So if you know something about me, you know that I run a little stoic. And if you didn't know that, it's because I didn't see the point in complaining you hadn't noticed. That's mostly fine. Occasionally it causes trouble when bunny_hugger is worried I don't understand the severity of a problem, even though I thought I already signalled how it's a real crisis by saying outright, ``Yes, that could be a bit of a problem''. We work these communication mismatches out in time. The point is, if I complain about something, it's not a little something.
That Friday morning, before we set out to Cedar Point Halloweekends, I felt a bit stiff in my lower back. That's unusual. I don't get many unexplained aches and pains. I figured that as I got up and did things then whatever the problem was would work out. The trouble is they didn't. Somehow four hours driving to Cedar Point didn't help my back, and I was feeling a bit stiff and achy while walking around the park. it was rough enough I had to think about how to lower myself into the Blue Streak roller coaster, particularly, between its tight seats and seat belt and my jacket being on. But I supposed that the problem would go away with a full night's sleep on the honestly better-than-our mattress there.
So during lunch and while walking around the Merry-Go-Round Museum I was also thinking: shouldn't my back feel better than this? Maybe if I move a little it'll ... no, that won't work. Maybe if I stand still a little? Maybe if I sat on this chair it would support my back? And nothing was working. Finally, at the restaurant where we stopped for coffee and tea I told bunny_hugger I had something terrible to confess. I was hurting. Did she happen to have any of her back pain pills on her?

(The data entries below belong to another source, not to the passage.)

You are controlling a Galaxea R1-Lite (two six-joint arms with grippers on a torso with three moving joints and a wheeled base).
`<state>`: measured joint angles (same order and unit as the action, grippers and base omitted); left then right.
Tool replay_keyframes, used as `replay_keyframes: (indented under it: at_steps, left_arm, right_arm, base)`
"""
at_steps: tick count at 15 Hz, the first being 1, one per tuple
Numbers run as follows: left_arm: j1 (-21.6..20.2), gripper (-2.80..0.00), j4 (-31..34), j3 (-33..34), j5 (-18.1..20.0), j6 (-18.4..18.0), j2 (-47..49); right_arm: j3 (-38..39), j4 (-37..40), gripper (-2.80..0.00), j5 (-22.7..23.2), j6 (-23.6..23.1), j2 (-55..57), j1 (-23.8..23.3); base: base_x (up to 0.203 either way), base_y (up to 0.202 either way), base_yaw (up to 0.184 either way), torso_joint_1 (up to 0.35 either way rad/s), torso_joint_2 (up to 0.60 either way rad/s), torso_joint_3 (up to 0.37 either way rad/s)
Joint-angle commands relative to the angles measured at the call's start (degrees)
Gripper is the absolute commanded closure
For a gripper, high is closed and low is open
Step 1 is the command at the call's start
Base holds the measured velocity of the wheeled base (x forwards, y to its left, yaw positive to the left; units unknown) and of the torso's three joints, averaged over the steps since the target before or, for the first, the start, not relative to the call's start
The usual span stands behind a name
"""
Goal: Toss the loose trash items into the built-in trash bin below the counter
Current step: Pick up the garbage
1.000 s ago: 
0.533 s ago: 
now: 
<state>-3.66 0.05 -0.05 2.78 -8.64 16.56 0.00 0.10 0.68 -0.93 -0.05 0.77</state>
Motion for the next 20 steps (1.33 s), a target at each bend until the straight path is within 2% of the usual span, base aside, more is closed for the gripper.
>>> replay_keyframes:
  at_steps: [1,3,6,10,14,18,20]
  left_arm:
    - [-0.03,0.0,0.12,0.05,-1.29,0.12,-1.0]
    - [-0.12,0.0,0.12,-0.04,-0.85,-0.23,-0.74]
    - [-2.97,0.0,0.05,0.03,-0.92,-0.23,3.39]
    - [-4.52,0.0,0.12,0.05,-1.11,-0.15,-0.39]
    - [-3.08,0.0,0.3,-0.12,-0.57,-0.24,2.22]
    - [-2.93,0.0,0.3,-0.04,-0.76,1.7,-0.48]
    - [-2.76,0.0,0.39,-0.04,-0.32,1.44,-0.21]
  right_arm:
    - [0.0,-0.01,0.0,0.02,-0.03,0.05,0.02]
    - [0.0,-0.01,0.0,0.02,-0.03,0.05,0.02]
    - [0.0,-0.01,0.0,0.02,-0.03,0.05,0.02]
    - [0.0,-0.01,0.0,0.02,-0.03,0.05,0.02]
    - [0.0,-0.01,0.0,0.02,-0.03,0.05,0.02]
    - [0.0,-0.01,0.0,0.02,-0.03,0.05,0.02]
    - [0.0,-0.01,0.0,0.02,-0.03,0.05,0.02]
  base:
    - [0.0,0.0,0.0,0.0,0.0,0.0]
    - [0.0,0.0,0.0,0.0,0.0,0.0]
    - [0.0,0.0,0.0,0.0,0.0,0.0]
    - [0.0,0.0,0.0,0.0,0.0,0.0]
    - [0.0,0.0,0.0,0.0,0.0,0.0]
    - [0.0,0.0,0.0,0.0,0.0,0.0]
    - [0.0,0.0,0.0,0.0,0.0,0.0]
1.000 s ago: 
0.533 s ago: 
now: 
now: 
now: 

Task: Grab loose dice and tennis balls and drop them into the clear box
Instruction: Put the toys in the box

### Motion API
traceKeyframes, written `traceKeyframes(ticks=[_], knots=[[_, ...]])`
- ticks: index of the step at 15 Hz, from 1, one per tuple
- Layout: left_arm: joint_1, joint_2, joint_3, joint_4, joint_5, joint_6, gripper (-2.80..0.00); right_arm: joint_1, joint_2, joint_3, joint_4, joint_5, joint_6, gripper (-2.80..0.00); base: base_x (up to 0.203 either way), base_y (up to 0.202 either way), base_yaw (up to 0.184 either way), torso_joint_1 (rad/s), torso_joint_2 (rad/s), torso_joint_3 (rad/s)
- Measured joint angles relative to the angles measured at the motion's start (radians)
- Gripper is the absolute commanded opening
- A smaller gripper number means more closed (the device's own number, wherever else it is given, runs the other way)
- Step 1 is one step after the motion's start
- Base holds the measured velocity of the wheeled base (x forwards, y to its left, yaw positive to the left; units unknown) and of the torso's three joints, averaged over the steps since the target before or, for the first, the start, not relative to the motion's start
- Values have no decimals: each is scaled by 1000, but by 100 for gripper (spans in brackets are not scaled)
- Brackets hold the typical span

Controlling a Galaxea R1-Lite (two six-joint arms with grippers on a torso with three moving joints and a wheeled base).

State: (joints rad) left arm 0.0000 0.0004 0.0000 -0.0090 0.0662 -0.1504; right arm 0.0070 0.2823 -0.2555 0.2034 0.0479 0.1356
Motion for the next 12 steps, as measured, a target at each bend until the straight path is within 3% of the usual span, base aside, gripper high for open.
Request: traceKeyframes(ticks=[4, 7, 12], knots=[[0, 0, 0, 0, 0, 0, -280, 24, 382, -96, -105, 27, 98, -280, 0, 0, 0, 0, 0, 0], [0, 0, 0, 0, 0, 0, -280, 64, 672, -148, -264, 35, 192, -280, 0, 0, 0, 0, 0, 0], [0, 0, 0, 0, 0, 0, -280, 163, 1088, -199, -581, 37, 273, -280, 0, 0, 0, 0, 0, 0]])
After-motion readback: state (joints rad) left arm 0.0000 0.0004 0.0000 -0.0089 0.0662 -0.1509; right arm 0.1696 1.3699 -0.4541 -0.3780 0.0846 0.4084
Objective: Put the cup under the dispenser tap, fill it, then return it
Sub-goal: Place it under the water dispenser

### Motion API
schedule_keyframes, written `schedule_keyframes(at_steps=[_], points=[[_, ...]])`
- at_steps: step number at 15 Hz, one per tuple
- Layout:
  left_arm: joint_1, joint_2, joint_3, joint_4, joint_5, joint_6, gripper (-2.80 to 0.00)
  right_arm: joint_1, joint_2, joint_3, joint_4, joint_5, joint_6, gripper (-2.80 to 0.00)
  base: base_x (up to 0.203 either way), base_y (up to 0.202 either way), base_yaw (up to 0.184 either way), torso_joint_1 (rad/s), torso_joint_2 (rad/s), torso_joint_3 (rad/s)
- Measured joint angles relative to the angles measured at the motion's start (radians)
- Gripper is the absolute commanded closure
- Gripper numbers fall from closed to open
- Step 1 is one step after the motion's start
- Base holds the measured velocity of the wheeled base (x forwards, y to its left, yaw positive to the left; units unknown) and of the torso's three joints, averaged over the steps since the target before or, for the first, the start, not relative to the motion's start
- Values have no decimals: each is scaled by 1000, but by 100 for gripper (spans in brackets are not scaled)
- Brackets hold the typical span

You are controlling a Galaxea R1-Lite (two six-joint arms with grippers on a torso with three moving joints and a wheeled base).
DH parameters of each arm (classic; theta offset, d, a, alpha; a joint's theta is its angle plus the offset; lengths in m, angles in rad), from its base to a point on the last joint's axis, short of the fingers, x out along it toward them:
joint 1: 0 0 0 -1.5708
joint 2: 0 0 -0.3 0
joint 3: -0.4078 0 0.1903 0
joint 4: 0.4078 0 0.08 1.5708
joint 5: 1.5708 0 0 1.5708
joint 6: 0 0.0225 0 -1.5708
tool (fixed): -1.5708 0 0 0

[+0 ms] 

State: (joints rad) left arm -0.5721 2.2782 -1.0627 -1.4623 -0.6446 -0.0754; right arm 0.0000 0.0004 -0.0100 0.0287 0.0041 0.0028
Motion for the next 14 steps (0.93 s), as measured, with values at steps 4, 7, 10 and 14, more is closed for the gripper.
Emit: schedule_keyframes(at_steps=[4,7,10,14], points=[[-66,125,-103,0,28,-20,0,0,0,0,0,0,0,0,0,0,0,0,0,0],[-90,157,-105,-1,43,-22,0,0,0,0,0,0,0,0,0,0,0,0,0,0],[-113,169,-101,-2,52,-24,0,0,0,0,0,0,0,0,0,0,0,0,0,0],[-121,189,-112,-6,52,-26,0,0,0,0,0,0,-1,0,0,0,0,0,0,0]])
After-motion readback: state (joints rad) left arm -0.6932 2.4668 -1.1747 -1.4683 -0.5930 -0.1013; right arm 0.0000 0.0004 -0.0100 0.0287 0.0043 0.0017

While I have a ridiculously clean medical history (1998: throat infection. 2014: rabies vaccination following possible bat exposure), she's had a lot of incidents. Among them is recurrent back pain, so she travels with some painkillers. She understood that if I said I did hurt, it meant that my lower back felt like it had been punched by a freight train full of wrecking balls and is now being kicked by the gargoyles of Notre Dame cathedral, with the cathedral backing them up. Unfortunately she didn't have anything with her at the moment. We'd have to go back to the hotel room to get them. But since we'd finished everything we needed to do in downtown Sandusky, we could go back and do that.
So we drove back and saw the Cedar Point parking lot was pretty well-filled. It might not have been record capacity, but it would be near enough. I took a something or other and sprawled out on the bed while my back recovered. And between that, and lying still, and trying a couple of yoga stretches that bunny_hugger remembered as the sort of physical therapy prescribed when she slipped a disc a few years ago, I was in tolerably good shape. I could park-go nearly like a normal person Saturday. We went in the park with the painkillers Sunday, but I didn't need them, and I drove home without serious issue. Monday --- well, that is a follow-up story, albeit one spoiled by my humor blog back when things first happened.
All this, though, is to say why we got back into the park late relative to our usual Halloweekends Saturday routine.
Trivia: In 1899 and 1900 Ransom Olds and his company developed about eleven different passenger models, in prices from $1,200 (for a two-passenger car) to $2,750 (a four-passenger brougham). Most were different bodies on the same mechanical base wit a two-cylinder, seven-horsepower engine. Source: R E Olds: Auto Industry Pioneer, George S May.
Currently Reading: The Great American Hoax, Alan Abel.